This world is a brilliant place. There always will be someplace to go, someplace to see. There will always be a destination left out unseen for the lack of time and many other such reasons. There are places that attract us with the promise of glamour and then there are those that lure with history, there are yet others that use their scenic charms to entice travellers to their shores.
The Metropolises of the world are competition to each other. They try to outdo each other: they shimmer and they pulse, but to some they hold no appeal. There are those that crave the elusive sense of calm relaxation for when they travel. They search out the little cities that make up for their lack of glitz with their thoroughly grounded, gregarious charm.
Pune is one such city. Nestled in a corner of the Deccan Plateau, Pune city, or, informally, Poona has been around since roughly 937 A.D. The city has been at the centre of the Empire of Maharashtra’s own King of Kings- Chhatrapati Shivaji Maharaj, has been the seat of the power of the Peshwas of Maharashtra and still plays an important role in the governing of the state of Maharashtra.
Over the years, Pune has built a reputation for itself as the “Oxford of the East”. The city is dotted with educational institutions and many of them also double up as historical sites. There are schools and colleges in the city that have been founded during the 19th century and they still stand and impart knowledge even today. Some of the most prominent of these are the New English School, the University of Pune, the Deccan College and Fergusson College: built in the days of the Raj, standing tributes to the late Victorian-Gothic architecture.
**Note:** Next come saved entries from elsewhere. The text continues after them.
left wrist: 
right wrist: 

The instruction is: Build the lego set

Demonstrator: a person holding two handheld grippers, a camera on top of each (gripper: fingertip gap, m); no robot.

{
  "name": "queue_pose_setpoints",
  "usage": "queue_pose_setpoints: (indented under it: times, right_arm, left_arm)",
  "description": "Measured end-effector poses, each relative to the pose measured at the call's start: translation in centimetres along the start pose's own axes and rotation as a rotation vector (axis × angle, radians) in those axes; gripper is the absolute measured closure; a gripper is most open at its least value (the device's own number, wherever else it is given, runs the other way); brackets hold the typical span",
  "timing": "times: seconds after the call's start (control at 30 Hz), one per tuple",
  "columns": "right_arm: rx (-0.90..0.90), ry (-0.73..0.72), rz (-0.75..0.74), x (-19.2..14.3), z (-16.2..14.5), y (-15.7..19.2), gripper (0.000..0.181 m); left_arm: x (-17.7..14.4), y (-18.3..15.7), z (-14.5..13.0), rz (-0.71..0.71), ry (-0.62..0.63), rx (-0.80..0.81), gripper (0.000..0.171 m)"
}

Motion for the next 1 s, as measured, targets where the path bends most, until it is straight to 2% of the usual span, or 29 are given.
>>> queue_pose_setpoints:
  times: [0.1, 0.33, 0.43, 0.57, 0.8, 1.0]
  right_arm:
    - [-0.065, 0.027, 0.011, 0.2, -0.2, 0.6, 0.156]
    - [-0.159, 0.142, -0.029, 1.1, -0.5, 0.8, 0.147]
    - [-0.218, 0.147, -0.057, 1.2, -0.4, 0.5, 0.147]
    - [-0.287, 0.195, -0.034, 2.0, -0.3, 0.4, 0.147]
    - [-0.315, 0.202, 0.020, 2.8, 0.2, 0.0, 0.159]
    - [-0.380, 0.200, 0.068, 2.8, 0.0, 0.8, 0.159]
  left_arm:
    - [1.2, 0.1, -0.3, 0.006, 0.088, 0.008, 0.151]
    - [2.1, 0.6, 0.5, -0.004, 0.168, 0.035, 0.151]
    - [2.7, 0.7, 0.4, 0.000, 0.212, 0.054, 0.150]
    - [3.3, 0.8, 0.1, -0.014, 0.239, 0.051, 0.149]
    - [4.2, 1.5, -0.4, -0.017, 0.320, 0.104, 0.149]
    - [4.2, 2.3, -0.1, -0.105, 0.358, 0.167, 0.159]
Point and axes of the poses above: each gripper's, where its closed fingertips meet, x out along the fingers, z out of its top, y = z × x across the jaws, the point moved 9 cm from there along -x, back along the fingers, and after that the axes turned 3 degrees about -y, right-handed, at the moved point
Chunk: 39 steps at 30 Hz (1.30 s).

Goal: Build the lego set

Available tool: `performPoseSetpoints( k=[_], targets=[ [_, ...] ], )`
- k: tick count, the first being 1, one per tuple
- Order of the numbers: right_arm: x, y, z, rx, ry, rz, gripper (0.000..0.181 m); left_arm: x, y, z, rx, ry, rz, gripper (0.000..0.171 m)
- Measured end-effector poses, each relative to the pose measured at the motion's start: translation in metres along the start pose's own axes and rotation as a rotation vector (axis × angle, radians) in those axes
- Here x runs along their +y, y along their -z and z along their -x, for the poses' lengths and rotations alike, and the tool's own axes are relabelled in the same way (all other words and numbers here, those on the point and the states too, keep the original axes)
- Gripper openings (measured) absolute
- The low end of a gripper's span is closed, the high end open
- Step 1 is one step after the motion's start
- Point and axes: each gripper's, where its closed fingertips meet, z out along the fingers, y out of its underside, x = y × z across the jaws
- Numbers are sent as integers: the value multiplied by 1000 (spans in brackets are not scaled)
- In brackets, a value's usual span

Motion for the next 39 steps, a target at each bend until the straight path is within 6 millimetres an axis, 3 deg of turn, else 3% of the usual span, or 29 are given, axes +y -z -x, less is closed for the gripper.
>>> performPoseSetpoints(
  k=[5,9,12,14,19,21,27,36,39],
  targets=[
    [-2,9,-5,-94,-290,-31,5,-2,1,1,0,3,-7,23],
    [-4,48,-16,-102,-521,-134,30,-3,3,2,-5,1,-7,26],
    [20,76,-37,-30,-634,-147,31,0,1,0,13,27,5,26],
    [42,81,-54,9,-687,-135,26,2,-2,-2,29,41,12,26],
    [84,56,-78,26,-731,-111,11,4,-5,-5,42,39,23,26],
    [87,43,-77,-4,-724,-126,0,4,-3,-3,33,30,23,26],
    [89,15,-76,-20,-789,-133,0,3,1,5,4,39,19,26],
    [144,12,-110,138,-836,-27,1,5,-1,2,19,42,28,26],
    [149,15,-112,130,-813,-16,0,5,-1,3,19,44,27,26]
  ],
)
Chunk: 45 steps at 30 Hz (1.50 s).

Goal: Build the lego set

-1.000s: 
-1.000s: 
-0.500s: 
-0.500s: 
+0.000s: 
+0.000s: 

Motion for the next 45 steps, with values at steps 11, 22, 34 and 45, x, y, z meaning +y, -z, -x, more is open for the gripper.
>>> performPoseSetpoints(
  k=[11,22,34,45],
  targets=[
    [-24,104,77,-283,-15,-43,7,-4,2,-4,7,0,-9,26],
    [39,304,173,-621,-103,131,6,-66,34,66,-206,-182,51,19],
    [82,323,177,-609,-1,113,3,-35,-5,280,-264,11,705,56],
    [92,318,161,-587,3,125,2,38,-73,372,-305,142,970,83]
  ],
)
Pune, also being the stronghold of the Maratha history and culture, is home to monuments like the Lal Mahal where Chhatrapati Shivaji grew up and the Shaniwarwada fort that was constructed in the early-18th century as a tribute to the aspirations of the Peshwas to one day, rule the Mughal Empire from Delhi. These beautiful, ancient sites stand testament to the fighting spirit of the Marathas that once ruled this land. In addition to these steadfast megaliths, Pune is also home to the relatively famous Pateleshwar Caves built during the reign of the Rashtrakuta kings. The mute hulks of stone echo with a calm beauty that has become a paradoxical trademark for this city of ancient stereotypes that are slowly fading away.
History has seeped into many facets of city life. With the history has come the distinctive culture of Pune and Western Maharashtra. The older parts of the city are fascinating by virtue of the colourful melange that they represent today. The heart of the city with its labyrinthine alleys and curious shops is where avid shoppers and bargain-happy voyagers must make their way into at least once in their lifetimes. Though if you are not a local you are at the risk of being conned out of a lot of money and so you might want to have a friend with you as a guide and interpreter.
However, Insular Pune is but one of the many faces of this charming city. Now, a hub of the Information Technology industry, there has been a lot of change in the manner of Puneri thought and action. Today, there are more indicators of an urban culture blazoned into the map of the city than ever before. National and international chains, malls and department stores have all crept up and making their presence felt. Similarly, the city is a hotbed of good cuisine. Apart from the usual McDonald’s and KFCs, Pune has a lot to offer in terms of both native and multi-cuisine restaurants. The traditional meals, the most famous of which is vada pav, are as available as Chinese fast-food and chaat and it is never too hard to find a restaurant or a hotel for every occasion and travel budget. There is also no lack of other entertainment factors like lounges and pubs, discotheques and clubs, multiplexes and theatres, Pune being a hearty contributor to the art of theatre dramatics and the thriving regional classical music culture.
However, the nocturnal hot-spots are basically concentrated in the Cantonment area and the posh suburbs of the city.
Pune boasts of the Rajneesh Osho Ashram and at the same time, of Parvati temple. There is no religion or mysticism left unheard of. The Osho Teerth Park is a famed attraction for those interested in the subtle nuances of landscaping and the Butterfly Garden is also well known. The city makes for a stark study in cultural differences with foreign population very nearly equalling that of the local Marathi speaking population.
Pune is connected to a number of other Indian cities, including the Metros, by rail and road. The availability of flights to certain locations still poses a problem to many a weary traveller but flights to the nearest international airport in Mumbai are available. The public transport system consists of buses and auto-rickshaws. Though the fares for the latter are on the steeper side, they are infinitely more popular. Buses lose out in popularity because of the irregularity and unreliability of the service.
The people of the city are generally liberal but in certain parts, they are known to cling to orthodox beliefs. Essentially a peaceful city, Pune has all the charms of a haven for retired folks combined with the young beat of a growing Metropolis.